Christian hope is not the same as incessant cheerfulness or even optimism. Christian hope is not reliant on flawed human feelings. The answer to the disciples on the Emmaus road was not found in their will power or way power, because they were pretty powerless in both respects. Their hope came in the form of a person: Jesus, risen from the dead, and made known to them in the broken bread.

The New Testament scholar Richard Bauckham has said: “Optimism cannot deal with death, but God has dealt with it.” We have hope because we worship a God who, in Jesus, knows what it is to suffer, even to suffer death itself, and yet was raised to life. That’s the hope that we celebrate on Easter morning.

So if we’re talking about having hope in the midst of global pandemic, it’s not just an optimism that things will get better (which they will), but it’s hope in a God who has been to the worst possible place and back again, and goes ahead of us into whatever the future holds.

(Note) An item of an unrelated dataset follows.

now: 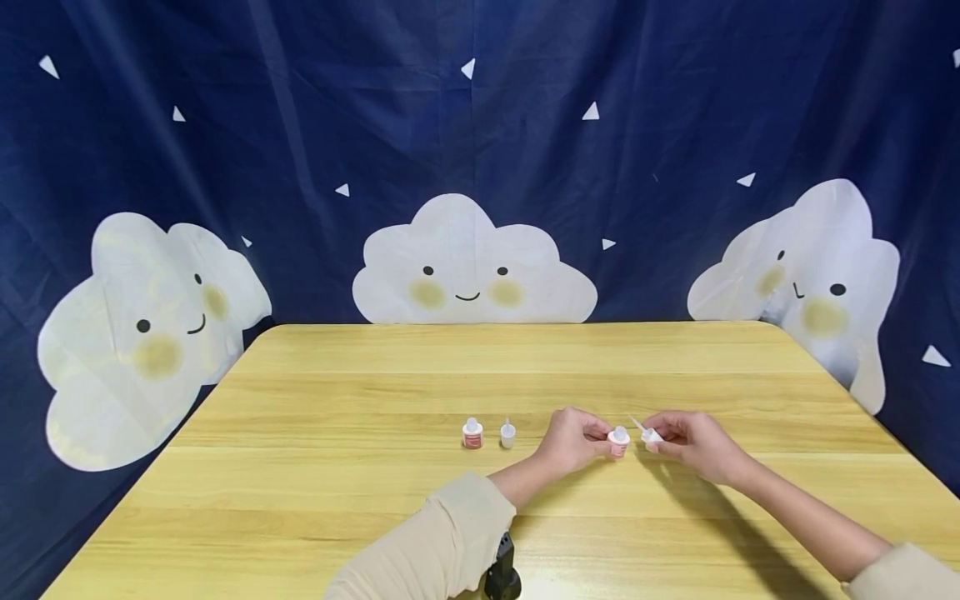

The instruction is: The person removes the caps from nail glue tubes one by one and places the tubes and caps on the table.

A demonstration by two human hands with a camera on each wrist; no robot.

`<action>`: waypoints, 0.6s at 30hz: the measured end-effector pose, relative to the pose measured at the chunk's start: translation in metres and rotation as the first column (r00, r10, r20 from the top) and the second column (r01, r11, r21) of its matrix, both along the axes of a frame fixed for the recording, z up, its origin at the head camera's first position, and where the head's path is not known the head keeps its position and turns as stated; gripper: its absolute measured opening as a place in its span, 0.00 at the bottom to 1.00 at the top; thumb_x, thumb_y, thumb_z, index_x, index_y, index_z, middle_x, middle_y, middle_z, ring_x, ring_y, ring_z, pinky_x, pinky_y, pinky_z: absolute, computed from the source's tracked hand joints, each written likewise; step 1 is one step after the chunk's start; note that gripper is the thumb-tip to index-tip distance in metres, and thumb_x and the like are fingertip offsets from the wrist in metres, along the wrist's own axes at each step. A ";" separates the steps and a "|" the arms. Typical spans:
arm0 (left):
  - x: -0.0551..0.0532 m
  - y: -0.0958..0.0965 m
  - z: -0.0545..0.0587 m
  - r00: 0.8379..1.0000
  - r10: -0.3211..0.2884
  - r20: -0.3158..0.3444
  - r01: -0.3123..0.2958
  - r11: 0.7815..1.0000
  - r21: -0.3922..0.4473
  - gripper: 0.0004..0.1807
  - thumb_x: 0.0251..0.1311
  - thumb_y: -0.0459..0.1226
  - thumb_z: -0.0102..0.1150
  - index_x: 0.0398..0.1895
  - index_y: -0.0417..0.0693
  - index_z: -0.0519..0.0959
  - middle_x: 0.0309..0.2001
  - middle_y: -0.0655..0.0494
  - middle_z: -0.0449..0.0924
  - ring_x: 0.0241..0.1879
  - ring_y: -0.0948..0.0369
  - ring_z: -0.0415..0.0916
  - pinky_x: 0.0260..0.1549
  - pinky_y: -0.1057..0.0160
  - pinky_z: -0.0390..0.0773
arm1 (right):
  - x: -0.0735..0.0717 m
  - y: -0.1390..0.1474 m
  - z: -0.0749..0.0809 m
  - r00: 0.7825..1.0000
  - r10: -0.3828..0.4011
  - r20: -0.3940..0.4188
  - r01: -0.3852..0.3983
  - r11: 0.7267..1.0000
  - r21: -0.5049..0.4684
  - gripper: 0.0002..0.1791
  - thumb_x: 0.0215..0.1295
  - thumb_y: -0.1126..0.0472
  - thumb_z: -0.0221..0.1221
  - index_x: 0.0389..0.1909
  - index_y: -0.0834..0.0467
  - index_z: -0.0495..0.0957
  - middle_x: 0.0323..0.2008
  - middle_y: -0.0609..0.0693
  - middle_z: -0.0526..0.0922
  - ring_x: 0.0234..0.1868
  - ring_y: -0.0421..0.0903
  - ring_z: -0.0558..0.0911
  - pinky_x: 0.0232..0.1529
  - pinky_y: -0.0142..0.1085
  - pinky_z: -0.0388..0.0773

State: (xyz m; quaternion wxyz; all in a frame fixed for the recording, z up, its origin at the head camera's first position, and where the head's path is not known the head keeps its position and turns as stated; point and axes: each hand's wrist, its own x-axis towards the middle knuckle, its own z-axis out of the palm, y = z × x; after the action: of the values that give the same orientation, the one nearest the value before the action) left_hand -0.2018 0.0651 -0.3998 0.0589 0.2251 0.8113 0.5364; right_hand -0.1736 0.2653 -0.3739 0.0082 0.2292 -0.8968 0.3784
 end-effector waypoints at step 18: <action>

After the eyes of the disciples were opened and they recognized Jesus, they got up and returned to Jerusalem to tell their friends what had happened. It’s like a hope switch went on for them they began to look forward again to the future, uncertain though that was.

And the difference? A risen Jesus.

Peter writes this:

Blessed be the God and Father of our Lord Jesus Christ! By his great mercy he has given us a new birth into a living hope through the resurrection of Jesus Christ from the dead, and into an inheritance that is imperishable, undefiled, and unfading, kept in heaven for you, who are being protected by the power of God through faith for a salvation ready to be revealed in the last time. In this you rejoice, even if now for a little while you have had to suffer various trials, so that the genuineness of your faith—being more precious than gold that, though perishable, is tested by fire—may be found to result in praise and glory and honor when Jesus Christ is revealed.” (1 Pet. 1:3-7)

What hope is alive in you because of Jesus right now?

Hope that the church might emerge from this simpler but stronger.

Hope for God’s restoration and healing.

Hope for someone you know in their personal circumstances.

Perhaps the ultimate hope of life after death.

This Easter, let us celebrate our living hope — so much more than will power or way power — that is not affected by the various trials we might currently be experiencing but is, in fact, refined by them, like gold in a fire.

The Rt Rev. Dr. Emma Ineson is Bishop of Penrith within the Church of England’s Diocese of Carlisle.